=== Section Start ===
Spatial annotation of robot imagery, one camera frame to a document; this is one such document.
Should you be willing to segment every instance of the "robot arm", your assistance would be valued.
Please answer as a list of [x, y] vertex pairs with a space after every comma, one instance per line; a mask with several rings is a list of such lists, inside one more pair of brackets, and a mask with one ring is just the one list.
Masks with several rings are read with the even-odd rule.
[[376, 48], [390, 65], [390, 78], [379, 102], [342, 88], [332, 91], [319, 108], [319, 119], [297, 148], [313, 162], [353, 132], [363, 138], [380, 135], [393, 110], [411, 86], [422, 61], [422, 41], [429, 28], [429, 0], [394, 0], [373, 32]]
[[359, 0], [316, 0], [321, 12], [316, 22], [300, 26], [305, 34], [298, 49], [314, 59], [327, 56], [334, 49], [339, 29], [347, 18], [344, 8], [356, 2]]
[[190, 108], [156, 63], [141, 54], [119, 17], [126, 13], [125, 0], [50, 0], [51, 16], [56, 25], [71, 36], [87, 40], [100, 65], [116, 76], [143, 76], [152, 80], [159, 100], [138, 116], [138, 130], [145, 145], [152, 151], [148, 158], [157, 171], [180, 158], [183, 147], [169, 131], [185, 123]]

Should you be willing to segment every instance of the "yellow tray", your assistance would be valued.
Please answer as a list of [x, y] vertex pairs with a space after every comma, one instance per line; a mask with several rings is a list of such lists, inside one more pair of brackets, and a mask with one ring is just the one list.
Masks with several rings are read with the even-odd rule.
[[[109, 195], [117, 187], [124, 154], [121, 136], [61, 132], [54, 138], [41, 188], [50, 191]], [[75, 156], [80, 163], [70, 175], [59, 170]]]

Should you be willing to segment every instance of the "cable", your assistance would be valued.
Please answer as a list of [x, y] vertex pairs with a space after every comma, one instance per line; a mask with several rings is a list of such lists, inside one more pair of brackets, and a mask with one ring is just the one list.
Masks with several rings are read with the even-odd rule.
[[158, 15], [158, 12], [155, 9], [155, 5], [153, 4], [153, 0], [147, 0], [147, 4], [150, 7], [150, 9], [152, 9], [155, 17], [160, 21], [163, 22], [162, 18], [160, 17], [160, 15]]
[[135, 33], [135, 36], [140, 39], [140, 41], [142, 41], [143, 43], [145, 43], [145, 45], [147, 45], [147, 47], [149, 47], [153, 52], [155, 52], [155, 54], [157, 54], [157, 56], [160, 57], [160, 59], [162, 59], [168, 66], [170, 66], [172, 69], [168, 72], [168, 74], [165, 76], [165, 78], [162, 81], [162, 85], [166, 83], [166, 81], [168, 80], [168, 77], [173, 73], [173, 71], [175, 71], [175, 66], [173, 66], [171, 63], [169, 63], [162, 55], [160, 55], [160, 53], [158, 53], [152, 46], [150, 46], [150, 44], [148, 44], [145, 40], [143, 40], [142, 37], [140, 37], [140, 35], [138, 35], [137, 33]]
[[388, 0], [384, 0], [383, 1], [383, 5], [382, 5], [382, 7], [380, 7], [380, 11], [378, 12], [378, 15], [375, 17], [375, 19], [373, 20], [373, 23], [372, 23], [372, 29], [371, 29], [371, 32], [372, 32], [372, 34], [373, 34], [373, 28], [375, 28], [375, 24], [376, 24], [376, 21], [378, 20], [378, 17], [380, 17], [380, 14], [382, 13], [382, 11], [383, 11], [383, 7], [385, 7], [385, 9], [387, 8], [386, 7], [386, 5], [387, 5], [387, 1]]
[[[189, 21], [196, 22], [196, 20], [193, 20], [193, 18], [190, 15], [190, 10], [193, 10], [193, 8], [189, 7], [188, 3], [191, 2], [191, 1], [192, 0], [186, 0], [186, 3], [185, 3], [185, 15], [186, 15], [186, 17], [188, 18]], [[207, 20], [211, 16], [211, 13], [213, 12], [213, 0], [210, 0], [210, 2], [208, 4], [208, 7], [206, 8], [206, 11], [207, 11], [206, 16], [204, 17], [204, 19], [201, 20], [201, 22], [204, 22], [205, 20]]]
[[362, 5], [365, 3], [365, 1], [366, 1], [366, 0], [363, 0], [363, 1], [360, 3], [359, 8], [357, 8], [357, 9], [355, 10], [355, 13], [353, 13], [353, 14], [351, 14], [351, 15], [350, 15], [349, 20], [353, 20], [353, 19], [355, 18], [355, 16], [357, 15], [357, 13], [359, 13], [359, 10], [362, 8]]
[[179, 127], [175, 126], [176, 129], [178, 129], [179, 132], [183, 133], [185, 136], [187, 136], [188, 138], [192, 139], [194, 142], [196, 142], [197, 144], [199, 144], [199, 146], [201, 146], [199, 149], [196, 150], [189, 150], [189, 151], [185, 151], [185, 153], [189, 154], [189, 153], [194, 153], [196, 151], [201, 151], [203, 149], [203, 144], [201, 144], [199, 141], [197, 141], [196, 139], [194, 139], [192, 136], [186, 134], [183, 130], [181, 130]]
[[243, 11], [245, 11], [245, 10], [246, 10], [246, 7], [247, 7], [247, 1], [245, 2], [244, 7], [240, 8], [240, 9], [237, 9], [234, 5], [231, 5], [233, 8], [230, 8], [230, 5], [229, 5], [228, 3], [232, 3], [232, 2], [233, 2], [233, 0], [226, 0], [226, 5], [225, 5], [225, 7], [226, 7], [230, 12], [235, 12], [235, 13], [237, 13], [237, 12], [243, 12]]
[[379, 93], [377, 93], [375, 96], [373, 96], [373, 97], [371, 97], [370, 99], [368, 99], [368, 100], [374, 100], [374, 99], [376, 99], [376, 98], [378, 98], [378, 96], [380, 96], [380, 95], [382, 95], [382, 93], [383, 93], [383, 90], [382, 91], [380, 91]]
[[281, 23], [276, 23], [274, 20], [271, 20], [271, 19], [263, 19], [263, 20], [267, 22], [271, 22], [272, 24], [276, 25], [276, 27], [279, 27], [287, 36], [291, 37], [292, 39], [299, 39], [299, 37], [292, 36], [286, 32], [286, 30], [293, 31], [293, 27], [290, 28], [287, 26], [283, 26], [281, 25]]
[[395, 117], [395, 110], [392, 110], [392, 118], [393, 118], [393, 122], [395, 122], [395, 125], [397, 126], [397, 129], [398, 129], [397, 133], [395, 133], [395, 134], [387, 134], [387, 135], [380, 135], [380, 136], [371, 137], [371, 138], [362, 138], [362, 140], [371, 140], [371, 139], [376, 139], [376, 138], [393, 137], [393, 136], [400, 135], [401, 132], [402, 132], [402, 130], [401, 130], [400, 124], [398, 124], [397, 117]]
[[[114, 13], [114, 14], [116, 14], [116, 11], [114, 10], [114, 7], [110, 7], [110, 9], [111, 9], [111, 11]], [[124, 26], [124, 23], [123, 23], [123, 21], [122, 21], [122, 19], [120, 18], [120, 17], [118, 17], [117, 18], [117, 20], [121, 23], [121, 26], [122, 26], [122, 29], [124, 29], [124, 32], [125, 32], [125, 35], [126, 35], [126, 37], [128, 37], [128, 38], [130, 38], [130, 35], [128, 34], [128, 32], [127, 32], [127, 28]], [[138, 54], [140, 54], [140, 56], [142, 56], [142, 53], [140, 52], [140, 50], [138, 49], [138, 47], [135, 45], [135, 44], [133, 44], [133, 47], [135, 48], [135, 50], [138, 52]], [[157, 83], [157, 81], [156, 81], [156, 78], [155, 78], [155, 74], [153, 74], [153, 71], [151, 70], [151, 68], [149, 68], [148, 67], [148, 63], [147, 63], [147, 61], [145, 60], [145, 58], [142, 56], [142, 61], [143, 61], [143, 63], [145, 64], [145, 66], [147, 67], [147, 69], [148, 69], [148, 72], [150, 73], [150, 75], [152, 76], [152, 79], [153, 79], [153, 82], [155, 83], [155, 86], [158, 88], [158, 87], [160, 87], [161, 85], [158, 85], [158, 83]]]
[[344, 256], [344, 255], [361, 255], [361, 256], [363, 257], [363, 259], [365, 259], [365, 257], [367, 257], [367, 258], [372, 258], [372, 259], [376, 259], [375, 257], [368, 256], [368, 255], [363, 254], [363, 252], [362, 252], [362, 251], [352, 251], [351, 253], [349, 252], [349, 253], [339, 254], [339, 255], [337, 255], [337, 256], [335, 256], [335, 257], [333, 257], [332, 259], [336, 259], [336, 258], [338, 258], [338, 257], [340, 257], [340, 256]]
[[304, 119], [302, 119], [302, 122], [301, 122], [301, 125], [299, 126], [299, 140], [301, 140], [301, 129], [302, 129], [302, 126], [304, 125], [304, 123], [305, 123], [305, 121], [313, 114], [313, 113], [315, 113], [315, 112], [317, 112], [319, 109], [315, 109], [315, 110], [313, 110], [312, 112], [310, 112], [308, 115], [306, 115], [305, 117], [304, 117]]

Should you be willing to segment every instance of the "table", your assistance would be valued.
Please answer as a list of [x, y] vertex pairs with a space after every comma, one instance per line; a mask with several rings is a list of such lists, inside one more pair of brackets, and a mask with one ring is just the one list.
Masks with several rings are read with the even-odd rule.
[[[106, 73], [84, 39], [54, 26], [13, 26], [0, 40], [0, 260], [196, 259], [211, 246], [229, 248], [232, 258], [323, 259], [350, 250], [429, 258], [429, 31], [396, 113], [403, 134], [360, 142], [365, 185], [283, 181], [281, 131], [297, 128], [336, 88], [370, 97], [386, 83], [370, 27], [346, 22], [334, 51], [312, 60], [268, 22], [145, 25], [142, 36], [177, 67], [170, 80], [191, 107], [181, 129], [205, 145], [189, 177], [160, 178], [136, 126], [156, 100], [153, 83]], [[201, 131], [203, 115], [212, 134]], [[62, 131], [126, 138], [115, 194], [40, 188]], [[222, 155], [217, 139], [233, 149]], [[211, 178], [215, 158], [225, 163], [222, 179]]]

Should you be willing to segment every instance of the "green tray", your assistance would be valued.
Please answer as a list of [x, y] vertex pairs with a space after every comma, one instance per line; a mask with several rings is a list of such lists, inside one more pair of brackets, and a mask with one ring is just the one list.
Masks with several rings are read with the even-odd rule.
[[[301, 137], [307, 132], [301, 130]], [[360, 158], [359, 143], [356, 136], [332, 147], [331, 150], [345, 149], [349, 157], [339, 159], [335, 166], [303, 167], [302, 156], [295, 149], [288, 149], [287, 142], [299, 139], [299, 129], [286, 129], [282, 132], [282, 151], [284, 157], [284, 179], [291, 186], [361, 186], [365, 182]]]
=== Section End ===
Go through the entries and copy every line with "valued".

Should you be willing to segment every instance of the "robot arm", your assistance would be valued.
Should you be willing to segment every instance of the "yellow tray", your assistance would be valued.
Should you be willing to segment every instance of the "cable", your assistance would be valued.
Should you be willing to segment every instance of the "table", your assistance would be valued.
Should you be willing to segment every instance of the "green tray", your assistance would be valued.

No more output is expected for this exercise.